*** STORED DATA Section Begins ***

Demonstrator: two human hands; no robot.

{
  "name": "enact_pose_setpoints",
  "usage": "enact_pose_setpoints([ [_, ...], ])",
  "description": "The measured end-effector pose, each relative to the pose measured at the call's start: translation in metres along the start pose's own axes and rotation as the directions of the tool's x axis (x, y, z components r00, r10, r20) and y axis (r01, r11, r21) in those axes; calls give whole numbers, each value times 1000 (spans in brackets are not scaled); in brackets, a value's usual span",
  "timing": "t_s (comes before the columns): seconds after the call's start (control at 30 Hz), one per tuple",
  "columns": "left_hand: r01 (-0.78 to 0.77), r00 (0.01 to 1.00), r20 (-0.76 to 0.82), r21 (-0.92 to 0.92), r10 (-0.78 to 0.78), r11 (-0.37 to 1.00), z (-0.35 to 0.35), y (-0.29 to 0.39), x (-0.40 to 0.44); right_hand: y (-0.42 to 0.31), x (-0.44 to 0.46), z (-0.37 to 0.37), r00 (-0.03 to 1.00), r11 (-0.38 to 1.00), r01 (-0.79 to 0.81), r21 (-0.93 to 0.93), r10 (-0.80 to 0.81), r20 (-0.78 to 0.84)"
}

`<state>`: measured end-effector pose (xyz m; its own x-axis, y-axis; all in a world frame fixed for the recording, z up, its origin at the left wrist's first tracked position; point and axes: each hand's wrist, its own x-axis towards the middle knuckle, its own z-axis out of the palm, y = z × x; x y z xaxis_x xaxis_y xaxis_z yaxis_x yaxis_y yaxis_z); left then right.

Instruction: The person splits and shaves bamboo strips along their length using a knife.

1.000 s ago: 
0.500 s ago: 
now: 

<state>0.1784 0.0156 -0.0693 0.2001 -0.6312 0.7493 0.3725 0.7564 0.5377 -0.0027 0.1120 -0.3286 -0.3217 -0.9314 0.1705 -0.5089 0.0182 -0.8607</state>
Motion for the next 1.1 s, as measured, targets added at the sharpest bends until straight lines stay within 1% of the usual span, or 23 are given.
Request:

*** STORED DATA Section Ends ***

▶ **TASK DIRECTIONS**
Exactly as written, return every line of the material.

▶ **RESULT OF THIS EXERCISE**
Demonstrator: two human hands; no robot.

{
  "name": "enact_pose_setpoints",
  "usage": "enact_pose_setpoints([ [_, ...], ])",
  "description": "The measured end-effector pose, each relative to the pose measured at the call's start: translation in metres along the start pose's own axes and rotation as the directions of the tool's x axis (x, y, z components r00, r10, r20) and y axis (r01, r11, r21) in those axes; calls give whole numbers, each value times 1000 (spans in brackets are not scaled); in brackets, a value's usual span",
  "timing": "t_s (comes before the columns): seconds after the call's start (control at 30 Hz), one per tuple",
  "columns": "left_hand: r01 (-0.78 to 0.77), r00 (0.01 to 1.00), r20 (-0.76 to 0.82), r21 (-0.92 to 0.92), r10 (-0.78 to 0.78), r11 (-0.37 to 1.00), z (-0.35 to 0.35), y (-0.29 to 0.39), x (-0.40 to 0.44); right_hand: y (-0.42 to 0.31), x (-0.44 to 0.46), z (-0.37 to 0.37), r00 (-0.03 to 1.00), r11 (-0.38 to 1.00), r01 (-0.79 to 0.81), r21 (-0.93 to 0.93), r10 (-0.80 to 0.81), r20 (-0.78 to 0.84)"
}

`<state>`: measured end-effector pose (xyz m; its own x-axis, y-axis; all in a world frame fixed for the recording, z up, its origin at the left wrist's first tracked position; point and axes: each hand's wrist, its own x-axis towards the middle knuckle, its own z-axis out of the palm, y = z × x; x y z xaxis_x xaxis_y xaxis_z yaxis_x yaxis_y yaxis_z); left then right.

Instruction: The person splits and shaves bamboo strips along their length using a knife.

1.000 s ago: 
0.500 s ago: 
now: 

<state>0.1784 0.0156 -0.0693 0.2001 -0.6312 0.7493 0.3725 0.7564 0.5377 -0.0027 0.1120 -0.3286 -0.3217 -0.9314 0.1705 -0.5089 0.0182 -0.8607</state>
Motion for the next 1.1 s, as measured, targets added at the sharpest bends until straight lines stay within 1% of the usual span, or 23 are given.
Request:

There is no more to add to the answer.